Madagascar Oil has declared force majeure under the four production sharing contracts for Blocks 3104, 3105, 3106 and 3107 that it operates in Madagascar, in order to safeguard its rights under those agreements.

Force majeure is a contract provision that allows the party making such a declaration the ability to preserve time upon the occurrence of an event or action that impedes that party from meeting contractual deadlines. In this case, the Company has the right to declare force majeure under the Production Sharing Contracts ("PSCs") in response to an "act of state." This is in response to both the stated threat of expropriation made by the Minister of Mines and Hydrocarbons and the failure by the Ministry of Mines and Hydrocarbons ("MMH") to instruct OMNIS (the state regulatory authority that is the counterparty to the Company's contracts) to proceed with initiating the approval process for the Company's 2011 work programs.

These acts have left Madagascar Oil unable to continue to perform under its PSCs. The Company has made repeated attempts at removing the impediments created by the threats of expropriation and the failure to schedule a contractually required meeting for the purpose of approving the Company's 2011 work programs under the production sharing contracts.

The declaration of force majeure comes only after the Ministry of Mines and Hydrocarbons has persistently refused to engage with the Company in its efforts meet to resolve these matters. The Company is entirely confident that it has complied fully with all PSC obligations and has provided extensive documentation to the MMH regarding activity on all of the blocks. Furthermore, to date MMH has provided no findings from the audit of the Tsimiroro Block announced in January of this year.

Madagascar Oil does not view the force majeure declaration as an act of hostility. Rather, the declaration serves to place the contract terms on hold while the delaying events introduced by the MMH are resolved. The Company hopes that the declaration will encourage negotiation with the government.

The management believes that the declaration of force majeure, while not in itself a solution, is an action that the Company can move to rescind once the government agrees on the necessary steps to allow for a return to work.

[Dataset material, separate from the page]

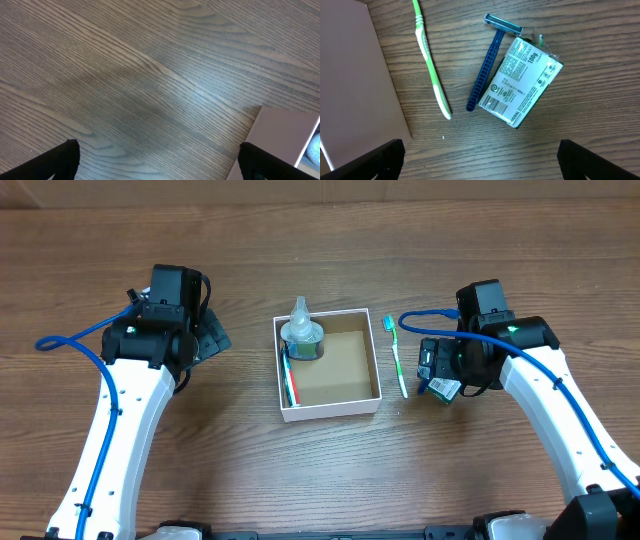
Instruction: Pack container
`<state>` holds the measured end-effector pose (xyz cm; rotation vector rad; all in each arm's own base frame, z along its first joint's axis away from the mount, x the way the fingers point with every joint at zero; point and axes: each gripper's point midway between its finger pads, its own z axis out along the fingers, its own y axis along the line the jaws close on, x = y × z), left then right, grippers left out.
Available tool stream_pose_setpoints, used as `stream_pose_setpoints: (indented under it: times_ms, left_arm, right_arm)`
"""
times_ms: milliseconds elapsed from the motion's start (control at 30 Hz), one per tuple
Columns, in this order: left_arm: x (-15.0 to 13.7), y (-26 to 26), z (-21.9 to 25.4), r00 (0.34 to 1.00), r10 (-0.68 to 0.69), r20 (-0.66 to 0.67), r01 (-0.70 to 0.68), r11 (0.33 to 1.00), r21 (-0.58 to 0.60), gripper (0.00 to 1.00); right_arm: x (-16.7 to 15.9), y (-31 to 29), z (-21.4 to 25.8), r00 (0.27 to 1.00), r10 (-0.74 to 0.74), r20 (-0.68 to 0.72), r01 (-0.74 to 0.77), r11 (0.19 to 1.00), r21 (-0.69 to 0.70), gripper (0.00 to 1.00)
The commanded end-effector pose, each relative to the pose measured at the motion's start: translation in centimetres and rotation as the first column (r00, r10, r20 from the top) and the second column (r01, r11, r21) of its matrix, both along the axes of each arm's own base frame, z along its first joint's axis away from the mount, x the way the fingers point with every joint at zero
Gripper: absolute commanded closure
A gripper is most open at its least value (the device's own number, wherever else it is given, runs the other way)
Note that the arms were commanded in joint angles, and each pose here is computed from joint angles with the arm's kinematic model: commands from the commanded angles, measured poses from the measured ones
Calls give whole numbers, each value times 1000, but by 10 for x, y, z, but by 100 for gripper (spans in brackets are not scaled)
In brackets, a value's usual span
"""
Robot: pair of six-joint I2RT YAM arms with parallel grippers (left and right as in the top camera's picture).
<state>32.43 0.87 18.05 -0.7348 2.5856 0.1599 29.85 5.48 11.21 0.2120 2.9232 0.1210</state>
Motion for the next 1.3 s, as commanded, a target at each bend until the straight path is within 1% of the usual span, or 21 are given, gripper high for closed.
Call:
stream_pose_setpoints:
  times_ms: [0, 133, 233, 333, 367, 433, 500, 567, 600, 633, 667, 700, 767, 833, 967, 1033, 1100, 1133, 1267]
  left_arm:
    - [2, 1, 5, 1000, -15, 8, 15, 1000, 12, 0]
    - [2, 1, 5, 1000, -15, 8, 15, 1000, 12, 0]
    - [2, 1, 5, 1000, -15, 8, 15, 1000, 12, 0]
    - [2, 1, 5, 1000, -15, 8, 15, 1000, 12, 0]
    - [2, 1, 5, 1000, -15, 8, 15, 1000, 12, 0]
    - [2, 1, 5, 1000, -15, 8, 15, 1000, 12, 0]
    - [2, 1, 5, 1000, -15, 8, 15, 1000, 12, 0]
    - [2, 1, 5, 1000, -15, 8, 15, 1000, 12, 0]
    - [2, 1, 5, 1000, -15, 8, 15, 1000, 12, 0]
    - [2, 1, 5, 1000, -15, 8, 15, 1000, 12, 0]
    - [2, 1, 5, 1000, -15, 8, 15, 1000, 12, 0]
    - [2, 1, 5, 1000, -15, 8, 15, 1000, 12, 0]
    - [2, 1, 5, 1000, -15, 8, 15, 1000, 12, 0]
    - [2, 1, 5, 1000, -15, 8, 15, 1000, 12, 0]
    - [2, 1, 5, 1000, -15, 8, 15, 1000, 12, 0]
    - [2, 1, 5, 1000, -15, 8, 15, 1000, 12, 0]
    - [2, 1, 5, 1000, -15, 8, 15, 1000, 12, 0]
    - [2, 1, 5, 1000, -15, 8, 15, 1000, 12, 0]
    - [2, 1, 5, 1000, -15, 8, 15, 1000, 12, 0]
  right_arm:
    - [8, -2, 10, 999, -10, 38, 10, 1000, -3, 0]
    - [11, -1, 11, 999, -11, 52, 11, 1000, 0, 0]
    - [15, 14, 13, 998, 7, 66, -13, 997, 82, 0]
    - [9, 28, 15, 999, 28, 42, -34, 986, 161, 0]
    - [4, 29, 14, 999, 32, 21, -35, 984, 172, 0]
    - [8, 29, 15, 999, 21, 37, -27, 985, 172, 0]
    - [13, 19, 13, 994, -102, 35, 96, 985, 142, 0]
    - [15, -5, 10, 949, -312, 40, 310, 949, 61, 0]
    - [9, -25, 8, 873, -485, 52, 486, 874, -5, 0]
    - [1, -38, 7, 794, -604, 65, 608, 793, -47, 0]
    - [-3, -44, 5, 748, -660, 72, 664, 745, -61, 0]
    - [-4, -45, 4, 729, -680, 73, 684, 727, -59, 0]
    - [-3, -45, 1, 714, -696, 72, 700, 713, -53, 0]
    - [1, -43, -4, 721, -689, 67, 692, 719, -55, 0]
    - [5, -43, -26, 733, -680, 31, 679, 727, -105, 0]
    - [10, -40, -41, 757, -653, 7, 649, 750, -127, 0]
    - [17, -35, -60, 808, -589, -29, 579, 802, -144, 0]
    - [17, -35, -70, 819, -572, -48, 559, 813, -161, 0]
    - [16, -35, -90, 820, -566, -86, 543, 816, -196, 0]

The Company is also prepared to assert all necessary legal claims under the PSCs unless the situation that created the force majeure events is rectified without delay.

Madagascar Oil's Board continues to believe that it is in the best interests of shareholders for trading in the Company's shares to remain suspended. The Company will provide further updates in due course.

Laurie Hunter, the Company's Chief Executive Officer, said, "We hope that the force majeure declaration will convince the government parties to enter into meaningful discussions with Madagascar Oil. The Company fully anticipates that the force majeure can be withdrawn once a mutually beneficial resolution of the underlying issues is reached. This declaration is merely a tool to protect existing company rights, to which we are fully entitled under our contracts."